Origin Rules also enable new use cases. For example, a user can use Origin Rules to A/B test different cloud providers prior to a cut over. This is possible by using the field http.request.cookies and routing traffic to a new, test bucket or cloud provider based on the presence of a specific cookie on the request.
Users with multiple storage regions can also use the ip.geoip.country field within a filter expression to route users to the closest storage instance, reducing latency and time to load for these requests.
Destination port override
Cloudflare listens on 13 ports; seven ports for HTTP, six ports for HTTPS. This means if a request is sent to a URL with the destination port of 443, as is standard for HTTPS, it will be sent to the origin server with a destination port of 443. The same 1:1 mapping applies to the other twelve ports.
But what if a user wanted to change that mapping? For example, when the backend origin server is listening on port 8001. In this scenario, an intermediate service is required to listen for requests on port 443 and create a sub-request with the destination port set to 8001.
Historically this was done on the origin server itself – with a reverse proxy server listening for requests on 443 and other ports and proxying those requests to another port.
Apache
<VirtualHost *:*>
ProxyPreserveHost On
ProxyPass / http://0.0.0.0:8001/
ProxyPassReverse / http://0.0.0.0:8001/
ServerName example.com
</VirtualHost>
NGINX
server {
listen 443;
server_name example.com;
location / {
proxy_pass http://0.0.0.0:8001;
}
}
More recently, users have deployed Cloudflare Workers to perform this service, modifying the destination port before HTTP requests ever reach their servers.
Origin Rules simplifies destination port modifications, letting users change the destination port via a simple rules experience without ever having to write a single line of code or configuration:
This destination port modification can also be triggered on almost any field available in the ruleset engine, also, allowing users to change which port to send requests to based on URL, URI path, the presence of HTTP request header and more.
Server Name Indication
Server Name Indication (SNI) is an addition to the TLS encryption protocol.

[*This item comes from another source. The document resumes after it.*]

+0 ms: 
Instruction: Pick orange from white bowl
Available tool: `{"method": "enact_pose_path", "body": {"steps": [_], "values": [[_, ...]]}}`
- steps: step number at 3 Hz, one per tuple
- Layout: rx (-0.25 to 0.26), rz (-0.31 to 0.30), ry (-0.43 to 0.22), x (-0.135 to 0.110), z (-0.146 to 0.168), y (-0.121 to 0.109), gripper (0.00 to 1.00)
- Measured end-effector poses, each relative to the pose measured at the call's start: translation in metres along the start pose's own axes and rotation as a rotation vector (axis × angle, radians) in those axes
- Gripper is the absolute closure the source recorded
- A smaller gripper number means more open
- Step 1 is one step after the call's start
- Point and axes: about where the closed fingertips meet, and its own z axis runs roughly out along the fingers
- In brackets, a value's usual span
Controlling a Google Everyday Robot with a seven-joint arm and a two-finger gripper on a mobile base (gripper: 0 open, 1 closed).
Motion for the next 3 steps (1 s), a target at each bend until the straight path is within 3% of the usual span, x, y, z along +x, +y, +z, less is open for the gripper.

It enables a client device to specify the domain name it is trying to reach in the first step of the TLS handshake, preventing common “name mismatch” errors. Customers using Cloudflare for SaaS may have millions of hostnames pointing to Cloudflare. However, the origin that these requests are sent to may not have an individual certificate for each of the hostnames.
Users today have the option of doing this on a per custom hostname basis using custom origins in SSL for SaaS, however for Enterprise customers not using this setup it was an impossible task.
Enterprise users can use Origin Rules to override the value of the SNI, providing it matches any other zone in their account. This removes the need for users to manage multiple certificates on the origin or choose not to encrypt connections from Cloudflare to the origin.
Try it now
Origin Rules are available to use now via API, Terraform, and our dashboard. Further details can be found on our Developers Docs. Currently, destination port rewriting is available for all our customers as part of Origin Rules. Resolve Override, Host Header Override and SNI overrides are available to our Enterprise users.